• Assignment:
Go over the data and keep only the lines that include "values".
[[ Input data, beginning ]]
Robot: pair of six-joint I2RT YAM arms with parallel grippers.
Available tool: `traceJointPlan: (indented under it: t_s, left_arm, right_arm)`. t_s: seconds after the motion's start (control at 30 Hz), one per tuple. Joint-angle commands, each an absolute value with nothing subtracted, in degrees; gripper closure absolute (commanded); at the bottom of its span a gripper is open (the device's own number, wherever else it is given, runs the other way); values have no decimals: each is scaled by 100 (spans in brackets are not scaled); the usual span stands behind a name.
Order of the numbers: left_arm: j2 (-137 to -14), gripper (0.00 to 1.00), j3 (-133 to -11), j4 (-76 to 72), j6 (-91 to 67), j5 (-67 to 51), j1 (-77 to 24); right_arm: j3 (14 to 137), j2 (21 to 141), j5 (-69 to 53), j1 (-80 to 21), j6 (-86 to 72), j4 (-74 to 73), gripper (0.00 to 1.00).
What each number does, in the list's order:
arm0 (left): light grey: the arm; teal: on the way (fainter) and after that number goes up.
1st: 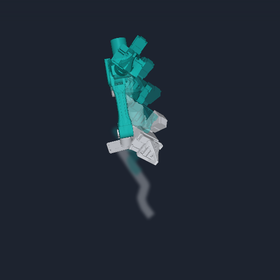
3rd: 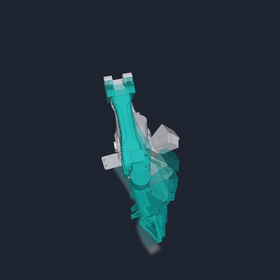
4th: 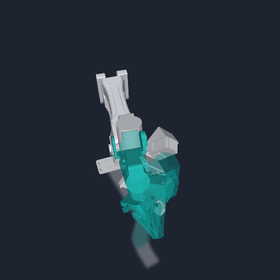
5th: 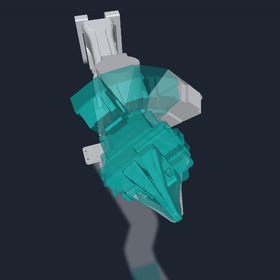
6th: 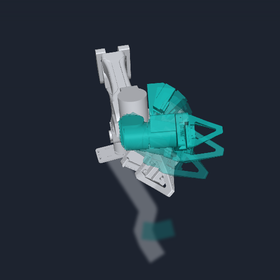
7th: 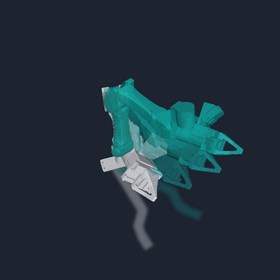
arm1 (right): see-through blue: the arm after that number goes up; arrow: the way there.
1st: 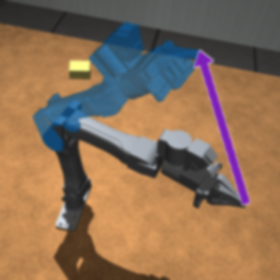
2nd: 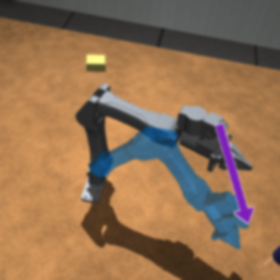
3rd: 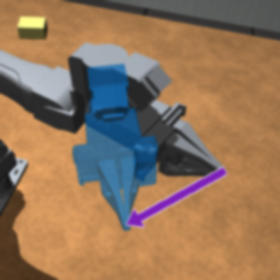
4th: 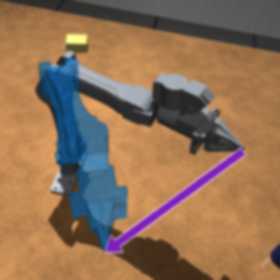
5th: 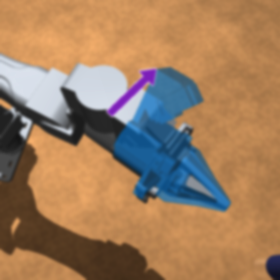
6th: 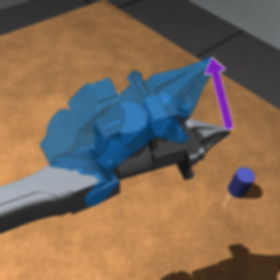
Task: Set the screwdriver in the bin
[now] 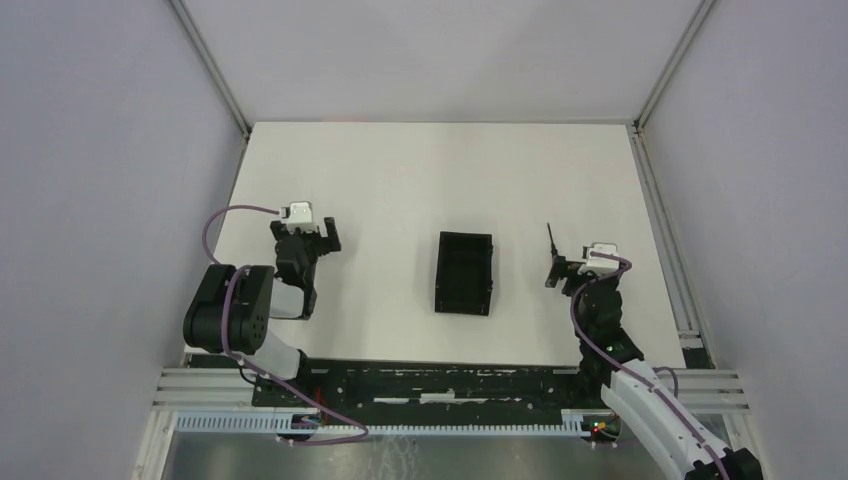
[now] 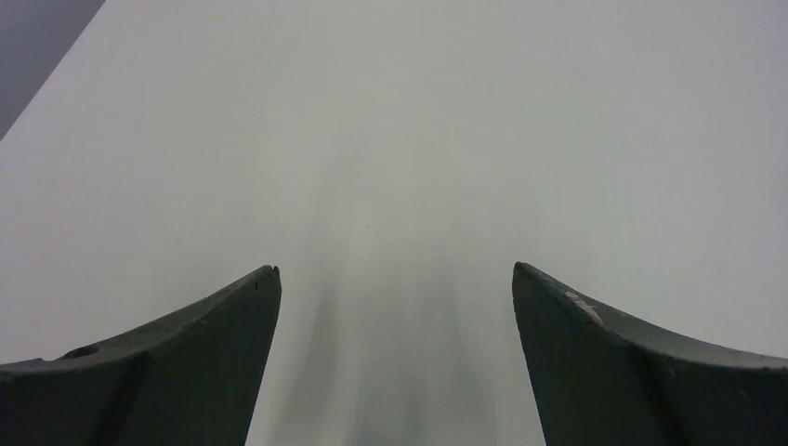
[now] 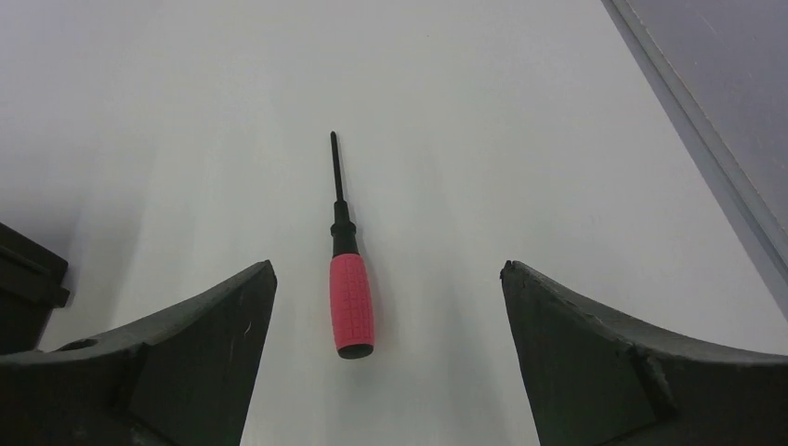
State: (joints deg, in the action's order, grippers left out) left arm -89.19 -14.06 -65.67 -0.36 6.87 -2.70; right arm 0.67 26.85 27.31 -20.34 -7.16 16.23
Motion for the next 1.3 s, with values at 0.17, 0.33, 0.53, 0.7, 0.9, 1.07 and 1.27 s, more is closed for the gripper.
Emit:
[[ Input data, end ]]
• Result for this task:
Available tool: `traceJointPlan: (indented under it: t_s, left_arm, right_arm)`. t_s: seconds after the motion's start (control at 30 Hz), one per tuple. Joint-angle commands, each an absolute value with nothing subtracted, in degrees; gripper closure absolute (commanded); at the bottom of its span a gripper is open (the device's own number, wherever else it is given, runs the other way); values have no decimals: each is scaled by 100 (spans in brackets are not scaled); the usual span stands behind a name.
Motion for the next 1.3 s, with values at 0.17, 0.33, 0.53, 0.7, 0.9, 1.07 and 1.27 s, more is closed for the gripper.

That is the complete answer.